И закрыл глаза, сел, ноги вытянув – а ты правда, конченная сука, Шах. И редкий неудачник.
Самер и Лала сидели на ступенях перед площадью. Его жгло произошедшее и он хотел поделиться не с кем-то – с ней. И рассказал все без утайки.
Девушка так радовалась, что подруга жива. Сначала. Сейчас же сидела как статуя с лицом из гипса.
– Я не верю, – выдохнула. Мужчина чуть развел руками – что сказать? Твое право, я же изложил, что слышал сам.
Молчали. Странно, но и молчать с Лалой Самеру было хорошо. Не злость уже – печать тихая одолевала.
– Она не понимает, что делает, не понимает последствий. Потому что еще не в том состоянии, чтобы в принципе о чем- то говорить. Совет должен это понять и учесть.

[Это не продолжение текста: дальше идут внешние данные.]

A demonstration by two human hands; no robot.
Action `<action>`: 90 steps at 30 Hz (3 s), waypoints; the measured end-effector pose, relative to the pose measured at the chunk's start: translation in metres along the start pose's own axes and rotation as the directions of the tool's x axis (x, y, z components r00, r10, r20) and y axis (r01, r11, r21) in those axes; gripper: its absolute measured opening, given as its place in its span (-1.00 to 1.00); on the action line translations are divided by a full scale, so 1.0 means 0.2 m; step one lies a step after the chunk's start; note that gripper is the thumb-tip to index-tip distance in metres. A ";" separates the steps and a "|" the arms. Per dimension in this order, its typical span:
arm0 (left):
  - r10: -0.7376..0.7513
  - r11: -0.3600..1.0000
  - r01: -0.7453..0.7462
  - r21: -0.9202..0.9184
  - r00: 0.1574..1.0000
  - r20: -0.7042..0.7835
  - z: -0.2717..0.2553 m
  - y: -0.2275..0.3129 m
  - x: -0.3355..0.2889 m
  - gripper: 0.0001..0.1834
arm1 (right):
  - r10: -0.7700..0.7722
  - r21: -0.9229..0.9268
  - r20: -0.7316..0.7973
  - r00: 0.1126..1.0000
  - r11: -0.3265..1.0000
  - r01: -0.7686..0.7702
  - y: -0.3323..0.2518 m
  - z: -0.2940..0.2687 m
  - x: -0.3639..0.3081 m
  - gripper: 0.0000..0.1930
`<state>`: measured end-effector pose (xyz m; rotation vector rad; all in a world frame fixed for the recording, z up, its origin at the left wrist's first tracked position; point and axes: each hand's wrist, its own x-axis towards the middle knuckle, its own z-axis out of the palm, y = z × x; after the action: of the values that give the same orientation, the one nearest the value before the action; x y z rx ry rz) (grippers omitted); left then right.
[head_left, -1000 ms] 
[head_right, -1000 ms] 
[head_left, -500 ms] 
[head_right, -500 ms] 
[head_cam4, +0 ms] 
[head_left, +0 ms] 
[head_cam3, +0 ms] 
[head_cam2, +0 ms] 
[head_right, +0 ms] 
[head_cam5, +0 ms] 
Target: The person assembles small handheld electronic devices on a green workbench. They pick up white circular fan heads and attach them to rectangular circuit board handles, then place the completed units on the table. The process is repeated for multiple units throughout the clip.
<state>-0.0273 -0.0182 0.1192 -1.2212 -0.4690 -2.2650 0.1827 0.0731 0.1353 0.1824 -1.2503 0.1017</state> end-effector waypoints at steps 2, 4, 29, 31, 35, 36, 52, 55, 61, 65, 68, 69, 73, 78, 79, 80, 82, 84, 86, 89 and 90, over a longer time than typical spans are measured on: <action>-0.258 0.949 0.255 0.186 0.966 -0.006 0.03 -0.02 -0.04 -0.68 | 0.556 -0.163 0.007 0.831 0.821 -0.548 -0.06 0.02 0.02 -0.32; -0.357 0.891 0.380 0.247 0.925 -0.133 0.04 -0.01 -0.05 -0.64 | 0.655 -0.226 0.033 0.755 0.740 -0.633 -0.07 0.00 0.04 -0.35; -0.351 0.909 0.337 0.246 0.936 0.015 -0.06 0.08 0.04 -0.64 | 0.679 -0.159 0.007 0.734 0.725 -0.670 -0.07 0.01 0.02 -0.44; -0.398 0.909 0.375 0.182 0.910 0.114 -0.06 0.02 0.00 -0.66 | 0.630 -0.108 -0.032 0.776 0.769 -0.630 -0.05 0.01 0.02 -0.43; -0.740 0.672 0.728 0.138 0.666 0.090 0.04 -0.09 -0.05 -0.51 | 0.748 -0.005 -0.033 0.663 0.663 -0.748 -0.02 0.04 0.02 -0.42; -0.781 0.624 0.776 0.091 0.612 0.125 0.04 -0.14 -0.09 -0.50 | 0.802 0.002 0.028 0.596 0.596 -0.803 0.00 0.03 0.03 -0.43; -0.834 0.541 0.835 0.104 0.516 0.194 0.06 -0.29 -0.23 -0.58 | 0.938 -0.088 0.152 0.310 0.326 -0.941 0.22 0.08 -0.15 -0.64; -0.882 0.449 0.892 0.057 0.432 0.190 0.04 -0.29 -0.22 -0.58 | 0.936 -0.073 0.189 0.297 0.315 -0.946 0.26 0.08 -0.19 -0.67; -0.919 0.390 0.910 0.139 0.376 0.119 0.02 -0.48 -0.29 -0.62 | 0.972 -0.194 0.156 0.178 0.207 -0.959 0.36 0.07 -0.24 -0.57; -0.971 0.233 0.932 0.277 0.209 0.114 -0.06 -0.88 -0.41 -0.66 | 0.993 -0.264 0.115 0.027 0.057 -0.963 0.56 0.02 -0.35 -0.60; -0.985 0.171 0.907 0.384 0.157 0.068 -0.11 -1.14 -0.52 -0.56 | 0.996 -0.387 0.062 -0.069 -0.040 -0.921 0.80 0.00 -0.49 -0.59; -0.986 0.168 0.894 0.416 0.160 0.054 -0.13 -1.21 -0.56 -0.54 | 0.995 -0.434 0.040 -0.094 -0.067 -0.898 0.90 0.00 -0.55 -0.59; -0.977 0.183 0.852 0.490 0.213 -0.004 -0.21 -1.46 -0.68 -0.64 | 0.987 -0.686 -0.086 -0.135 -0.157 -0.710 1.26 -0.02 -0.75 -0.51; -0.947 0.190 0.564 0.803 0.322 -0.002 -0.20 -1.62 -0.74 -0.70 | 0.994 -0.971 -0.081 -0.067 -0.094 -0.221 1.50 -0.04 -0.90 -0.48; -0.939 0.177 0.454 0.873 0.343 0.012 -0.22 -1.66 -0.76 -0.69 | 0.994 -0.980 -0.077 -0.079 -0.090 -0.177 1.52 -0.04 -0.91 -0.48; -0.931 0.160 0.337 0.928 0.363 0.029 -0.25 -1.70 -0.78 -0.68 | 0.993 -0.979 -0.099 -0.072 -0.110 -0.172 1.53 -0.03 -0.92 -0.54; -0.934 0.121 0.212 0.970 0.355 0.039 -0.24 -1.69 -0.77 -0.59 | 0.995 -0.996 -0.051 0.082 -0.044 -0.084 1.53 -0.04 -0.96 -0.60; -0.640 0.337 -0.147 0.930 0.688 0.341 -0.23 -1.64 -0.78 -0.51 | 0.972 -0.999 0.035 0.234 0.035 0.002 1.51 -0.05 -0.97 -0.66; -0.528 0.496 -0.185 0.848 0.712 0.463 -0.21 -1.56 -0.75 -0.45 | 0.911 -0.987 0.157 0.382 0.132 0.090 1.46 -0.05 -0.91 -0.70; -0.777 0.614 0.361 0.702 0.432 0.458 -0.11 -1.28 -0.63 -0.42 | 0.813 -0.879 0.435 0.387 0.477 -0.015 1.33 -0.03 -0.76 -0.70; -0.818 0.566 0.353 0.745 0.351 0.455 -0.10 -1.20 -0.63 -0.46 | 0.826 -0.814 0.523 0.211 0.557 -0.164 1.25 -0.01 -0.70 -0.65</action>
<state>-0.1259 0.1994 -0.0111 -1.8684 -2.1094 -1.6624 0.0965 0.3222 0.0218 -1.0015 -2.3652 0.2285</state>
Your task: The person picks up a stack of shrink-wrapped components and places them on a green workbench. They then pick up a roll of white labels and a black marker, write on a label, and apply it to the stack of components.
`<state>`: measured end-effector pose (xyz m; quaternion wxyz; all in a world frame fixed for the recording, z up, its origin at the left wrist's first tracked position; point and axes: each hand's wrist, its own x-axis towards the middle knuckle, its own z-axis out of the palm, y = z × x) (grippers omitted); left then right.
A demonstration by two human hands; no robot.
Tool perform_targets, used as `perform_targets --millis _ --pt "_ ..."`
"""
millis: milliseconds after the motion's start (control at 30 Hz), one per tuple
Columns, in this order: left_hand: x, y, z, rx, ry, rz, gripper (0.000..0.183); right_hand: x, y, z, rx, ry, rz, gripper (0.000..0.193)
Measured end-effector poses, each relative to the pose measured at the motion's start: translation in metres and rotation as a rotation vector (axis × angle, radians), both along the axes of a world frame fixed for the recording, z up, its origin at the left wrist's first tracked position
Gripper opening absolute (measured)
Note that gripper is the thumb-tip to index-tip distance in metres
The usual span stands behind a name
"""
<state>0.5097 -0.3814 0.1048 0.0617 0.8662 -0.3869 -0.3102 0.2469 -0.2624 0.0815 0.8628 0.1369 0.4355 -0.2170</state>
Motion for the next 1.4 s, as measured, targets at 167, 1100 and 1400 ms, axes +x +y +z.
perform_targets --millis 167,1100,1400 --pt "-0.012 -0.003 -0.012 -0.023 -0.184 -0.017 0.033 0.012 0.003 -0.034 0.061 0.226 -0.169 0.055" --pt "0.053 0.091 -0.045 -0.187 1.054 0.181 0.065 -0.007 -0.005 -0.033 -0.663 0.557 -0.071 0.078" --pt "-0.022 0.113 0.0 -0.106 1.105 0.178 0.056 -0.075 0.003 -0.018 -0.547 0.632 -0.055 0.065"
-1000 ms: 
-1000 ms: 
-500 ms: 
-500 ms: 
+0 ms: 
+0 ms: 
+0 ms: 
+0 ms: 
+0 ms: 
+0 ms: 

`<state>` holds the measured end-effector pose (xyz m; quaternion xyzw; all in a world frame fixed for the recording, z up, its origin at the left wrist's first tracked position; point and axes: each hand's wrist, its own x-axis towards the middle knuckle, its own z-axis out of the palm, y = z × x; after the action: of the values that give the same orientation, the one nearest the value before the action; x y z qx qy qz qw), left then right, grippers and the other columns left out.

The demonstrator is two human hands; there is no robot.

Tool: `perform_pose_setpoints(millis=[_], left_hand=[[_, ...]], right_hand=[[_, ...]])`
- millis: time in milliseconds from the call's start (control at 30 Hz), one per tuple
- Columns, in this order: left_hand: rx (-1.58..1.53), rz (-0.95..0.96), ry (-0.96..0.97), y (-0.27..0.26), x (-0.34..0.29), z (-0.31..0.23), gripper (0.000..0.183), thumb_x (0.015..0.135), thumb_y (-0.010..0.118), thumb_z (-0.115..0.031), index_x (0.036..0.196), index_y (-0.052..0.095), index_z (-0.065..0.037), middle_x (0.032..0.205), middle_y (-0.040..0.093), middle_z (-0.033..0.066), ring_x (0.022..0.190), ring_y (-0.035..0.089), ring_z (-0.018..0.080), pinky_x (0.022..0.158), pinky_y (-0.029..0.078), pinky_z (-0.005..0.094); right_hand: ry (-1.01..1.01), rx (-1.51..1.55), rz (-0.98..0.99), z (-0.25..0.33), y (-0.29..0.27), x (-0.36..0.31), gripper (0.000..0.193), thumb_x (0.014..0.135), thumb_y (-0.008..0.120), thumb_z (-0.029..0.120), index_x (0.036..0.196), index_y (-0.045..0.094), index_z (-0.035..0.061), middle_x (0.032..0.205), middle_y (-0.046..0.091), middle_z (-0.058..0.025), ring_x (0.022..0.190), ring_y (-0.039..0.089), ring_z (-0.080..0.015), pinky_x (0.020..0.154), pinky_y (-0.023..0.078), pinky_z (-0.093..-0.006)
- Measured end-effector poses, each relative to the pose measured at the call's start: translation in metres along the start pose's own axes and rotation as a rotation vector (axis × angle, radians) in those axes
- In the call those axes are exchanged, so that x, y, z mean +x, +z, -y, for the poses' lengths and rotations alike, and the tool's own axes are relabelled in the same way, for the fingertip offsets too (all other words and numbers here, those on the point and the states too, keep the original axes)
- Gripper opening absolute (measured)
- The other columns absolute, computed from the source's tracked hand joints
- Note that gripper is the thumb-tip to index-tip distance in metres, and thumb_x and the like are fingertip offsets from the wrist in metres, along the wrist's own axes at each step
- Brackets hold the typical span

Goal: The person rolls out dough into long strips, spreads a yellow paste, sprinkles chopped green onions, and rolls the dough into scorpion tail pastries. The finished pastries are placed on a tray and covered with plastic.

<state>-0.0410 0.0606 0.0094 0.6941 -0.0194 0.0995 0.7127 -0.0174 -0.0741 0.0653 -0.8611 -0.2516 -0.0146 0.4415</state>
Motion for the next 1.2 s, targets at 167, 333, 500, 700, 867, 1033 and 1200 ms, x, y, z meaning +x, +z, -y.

– Понятия не имею, что будет делать совет. По -мне сама мысль озвученная Эрой о том что Эберхайм ее отец – уже из ряда вон. А еще настаивать и признавать? Для меня – слишком.
– Значит, ты тоже не понимаешь, что теперь последует? – как эхо спросила Лала.
– Ну, что я к ней ни ногой – это точно, – бросил сухо. За день двух друзей лишиться – это слишком.
– Да, хорошо, – закивала. – Вы замечательно решили Ты – ни ногой, Эрлан тоже не сможет быть рядом, Вейнер. Стража только отпустили. Он только и будет. Жрец тоже к ней не подойдет. Вы бросаете ее больную! Друзья? Сейчас совет обязан будет разобраться! Сейчас пошлют в мир кого-нибудь узнать и получить подтверждение. И тогда, если Эйорика не откажется от отца, ее выставят из города, лишат права, сделают изгоем. Потому что отец ее изгой!. А она не откажется! Я ее уже знаю. Она не сможет отказаться, потому что это значит предать!
– Ты забыла, кого она называет своим отцом, – напомнил Самер, не понимая чему так возмущена Лала – у нее даже глаза гореть начали, как у кошки в темноте.